As noted by Oskar Sękowski and Bartosz Turek of HRE Investments, 8 out of 11 banks surveyed offer their clients a margin of less than 2 percent. They noted, “This is the best evidence that banks are making mortgage offers more attractive.” They added that the most prominent offers are loans with fixed interest.
Margins on Mortgage Loans
Experts pointed out that the decline in margins is one of the results of higher interest rates. “In this way, at least in part, the banks consume the increased interest rates and compete for the interests of customers” – they emphasized.
As experts admitted, higher interest rates lead to a higher cost of loans. “Today it can be estimated that the premium of the average debt is or will be about 70 per cent higher than it was in September of last year” – he emphasized. It is noteworthy that the interest rate hike cycle began in October 2021.
Creditworthiness is declining
Experts at the same time noted that the creditworthiness began to decline, that is, the maximum amount for which we can borrow.
“Since April, banks have been asked to include a higher reserve for interest rate hikes when checking creditworthiness. So far, it was at 2.5 percent, now it’s 5 percent.” mentioned in the analysis.
As a result, a family of three, whose income is at the level of the national average, can still receive a loan proposal from the bank in the amount of PLN 700 thousand in September 2021. PLN. At the moment, taking into account the increasing interest rates on mortgages or the changing level of wages, the same family should be able to borrow about 460,000. Analysts indicated – PLN.
“It should come as no surprise that there is a growing interest in fixed-rate loans”
“With interest rates rising, and therefore loan installments increasing, the increased interest on fixed-rate loans should not come as a surprise,” he said. It is noteworthy that the offer currently includes real estate loans with fixed interest for a period of 5, 7 or even 10 years.

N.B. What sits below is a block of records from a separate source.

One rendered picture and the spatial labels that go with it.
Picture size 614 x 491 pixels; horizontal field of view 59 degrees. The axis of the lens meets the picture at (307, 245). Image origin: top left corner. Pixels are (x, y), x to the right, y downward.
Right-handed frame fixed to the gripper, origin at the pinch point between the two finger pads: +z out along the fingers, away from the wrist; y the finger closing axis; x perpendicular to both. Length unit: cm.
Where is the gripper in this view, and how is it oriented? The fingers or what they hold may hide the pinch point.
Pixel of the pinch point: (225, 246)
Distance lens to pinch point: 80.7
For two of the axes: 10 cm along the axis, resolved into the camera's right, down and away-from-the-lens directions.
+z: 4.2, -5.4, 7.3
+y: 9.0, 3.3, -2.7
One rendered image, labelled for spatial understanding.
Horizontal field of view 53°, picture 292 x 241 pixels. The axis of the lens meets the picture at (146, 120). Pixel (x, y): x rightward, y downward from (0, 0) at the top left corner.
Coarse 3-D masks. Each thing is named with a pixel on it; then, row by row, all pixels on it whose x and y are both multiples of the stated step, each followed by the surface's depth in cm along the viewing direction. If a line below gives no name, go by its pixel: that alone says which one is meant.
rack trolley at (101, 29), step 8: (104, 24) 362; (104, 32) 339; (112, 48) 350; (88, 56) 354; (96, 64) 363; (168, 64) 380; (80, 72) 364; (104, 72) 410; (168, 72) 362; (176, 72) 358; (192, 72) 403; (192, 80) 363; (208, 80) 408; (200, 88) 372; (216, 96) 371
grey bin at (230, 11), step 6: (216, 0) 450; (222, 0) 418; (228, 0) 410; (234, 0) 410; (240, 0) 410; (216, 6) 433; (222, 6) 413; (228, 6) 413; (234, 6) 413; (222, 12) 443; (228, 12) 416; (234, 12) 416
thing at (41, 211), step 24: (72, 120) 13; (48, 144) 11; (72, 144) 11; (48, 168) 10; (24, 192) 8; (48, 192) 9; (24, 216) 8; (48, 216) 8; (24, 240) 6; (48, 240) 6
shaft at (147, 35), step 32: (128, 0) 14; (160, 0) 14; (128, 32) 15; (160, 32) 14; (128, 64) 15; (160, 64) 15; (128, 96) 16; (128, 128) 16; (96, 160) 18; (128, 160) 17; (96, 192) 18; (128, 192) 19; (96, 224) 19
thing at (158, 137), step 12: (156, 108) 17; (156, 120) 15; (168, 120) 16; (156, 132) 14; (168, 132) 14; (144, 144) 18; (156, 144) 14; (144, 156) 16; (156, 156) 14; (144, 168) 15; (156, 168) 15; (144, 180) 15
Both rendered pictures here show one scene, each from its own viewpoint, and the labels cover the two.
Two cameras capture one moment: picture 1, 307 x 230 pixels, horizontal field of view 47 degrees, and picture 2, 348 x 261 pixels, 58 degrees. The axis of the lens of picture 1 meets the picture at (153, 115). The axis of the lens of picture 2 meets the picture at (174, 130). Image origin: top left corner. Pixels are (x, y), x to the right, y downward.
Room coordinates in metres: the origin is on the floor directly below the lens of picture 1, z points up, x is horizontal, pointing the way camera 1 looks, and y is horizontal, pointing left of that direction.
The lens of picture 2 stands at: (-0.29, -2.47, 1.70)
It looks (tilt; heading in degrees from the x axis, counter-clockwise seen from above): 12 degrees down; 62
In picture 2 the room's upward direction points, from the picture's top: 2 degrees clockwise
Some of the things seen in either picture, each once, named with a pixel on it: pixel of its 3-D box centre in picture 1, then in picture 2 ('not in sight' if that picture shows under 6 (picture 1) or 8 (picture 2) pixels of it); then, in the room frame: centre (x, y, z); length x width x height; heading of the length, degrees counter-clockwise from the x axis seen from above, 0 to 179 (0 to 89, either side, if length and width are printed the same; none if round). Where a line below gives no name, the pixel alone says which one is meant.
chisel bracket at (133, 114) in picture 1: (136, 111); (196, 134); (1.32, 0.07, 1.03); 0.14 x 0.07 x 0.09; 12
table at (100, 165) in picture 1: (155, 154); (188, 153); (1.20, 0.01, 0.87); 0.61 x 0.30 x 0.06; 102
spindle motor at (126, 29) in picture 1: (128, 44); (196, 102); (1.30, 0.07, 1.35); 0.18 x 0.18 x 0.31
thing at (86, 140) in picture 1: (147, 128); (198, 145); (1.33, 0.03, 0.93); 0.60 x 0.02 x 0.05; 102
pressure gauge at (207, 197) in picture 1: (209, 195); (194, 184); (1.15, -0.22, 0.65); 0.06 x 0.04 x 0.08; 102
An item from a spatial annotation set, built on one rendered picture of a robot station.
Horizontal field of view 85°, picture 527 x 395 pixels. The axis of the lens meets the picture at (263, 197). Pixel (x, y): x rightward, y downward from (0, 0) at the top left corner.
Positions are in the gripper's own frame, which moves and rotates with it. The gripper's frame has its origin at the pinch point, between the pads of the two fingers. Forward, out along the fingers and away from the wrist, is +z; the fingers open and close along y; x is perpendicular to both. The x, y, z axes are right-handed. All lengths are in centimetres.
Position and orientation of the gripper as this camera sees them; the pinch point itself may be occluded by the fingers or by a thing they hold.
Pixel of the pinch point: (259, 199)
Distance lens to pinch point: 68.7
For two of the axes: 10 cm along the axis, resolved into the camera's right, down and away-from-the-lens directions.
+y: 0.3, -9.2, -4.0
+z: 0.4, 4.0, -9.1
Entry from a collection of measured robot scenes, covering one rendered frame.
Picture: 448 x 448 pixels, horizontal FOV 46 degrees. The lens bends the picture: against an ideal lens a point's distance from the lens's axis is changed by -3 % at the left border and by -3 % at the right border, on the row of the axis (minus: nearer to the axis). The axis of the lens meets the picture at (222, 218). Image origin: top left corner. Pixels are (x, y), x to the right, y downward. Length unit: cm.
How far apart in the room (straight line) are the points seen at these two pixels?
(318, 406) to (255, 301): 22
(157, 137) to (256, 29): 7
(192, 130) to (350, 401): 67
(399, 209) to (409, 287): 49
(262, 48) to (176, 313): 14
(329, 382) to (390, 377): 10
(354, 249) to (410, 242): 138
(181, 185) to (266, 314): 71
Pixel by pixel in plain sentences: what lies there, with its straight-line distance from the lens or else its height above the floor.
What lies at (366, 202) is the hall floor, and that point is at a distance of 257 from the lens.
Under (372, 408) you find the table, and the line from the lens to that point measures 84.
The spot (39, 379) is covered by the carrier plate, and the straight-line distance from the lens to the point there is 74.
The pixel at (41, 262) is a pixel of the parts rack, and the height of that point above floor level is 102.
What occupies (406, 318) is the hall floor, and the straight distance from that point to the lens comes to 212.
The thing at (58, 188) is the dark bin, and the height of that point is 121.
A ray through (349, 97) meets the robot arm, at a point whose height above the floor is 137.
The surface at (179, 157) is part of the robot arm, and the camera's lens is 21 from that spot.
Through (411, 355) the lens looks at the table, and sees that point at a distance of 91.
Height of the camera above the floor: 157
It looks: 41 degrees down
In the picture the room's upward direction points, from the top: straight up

As a rule – as noted by analysts – if interest rates are higher than currently expected, the owner of the loan at a fixed rate of interest will save. On the other hand, if the cost of money is less than what is expected today, the holder of the offer at a variable rate of interest will spend less on servicing the loan.
“When choosing a fixed-rate loan, we buy some peace of mind that our premium will not suddenly increase for at least a few years” – he emphasized. Analysts admitted that you will have to pay extra for this guarantee – the premium, at least in the first months of repayment, is higher. According to them, this solution is “highly recommended” for people who take out a credit-worthy loan or whose loan installments make up a large part of the home budget.
She added that from the point of view of interest in mortgages, customers will experience an interesting change at the end of May. “Then the Loan Guarantee Program – also known as a ‘no down payment’ loan – will be launched,” it was reported.
According to analysts, the number of new housing loan agreements in 2022 will be much lower than in the previous year. “At least part of this space will be developed by individual investors and investment funds” – evaluated.
“The first driver may be the rapid rise in rent rates and the search for inflation protection. For big money building portfolios of rental apartments, the key may be the expected effects of immigration, which today increases rent rates, which in a longer term may translate into an increase In housing prices ”- Briefly.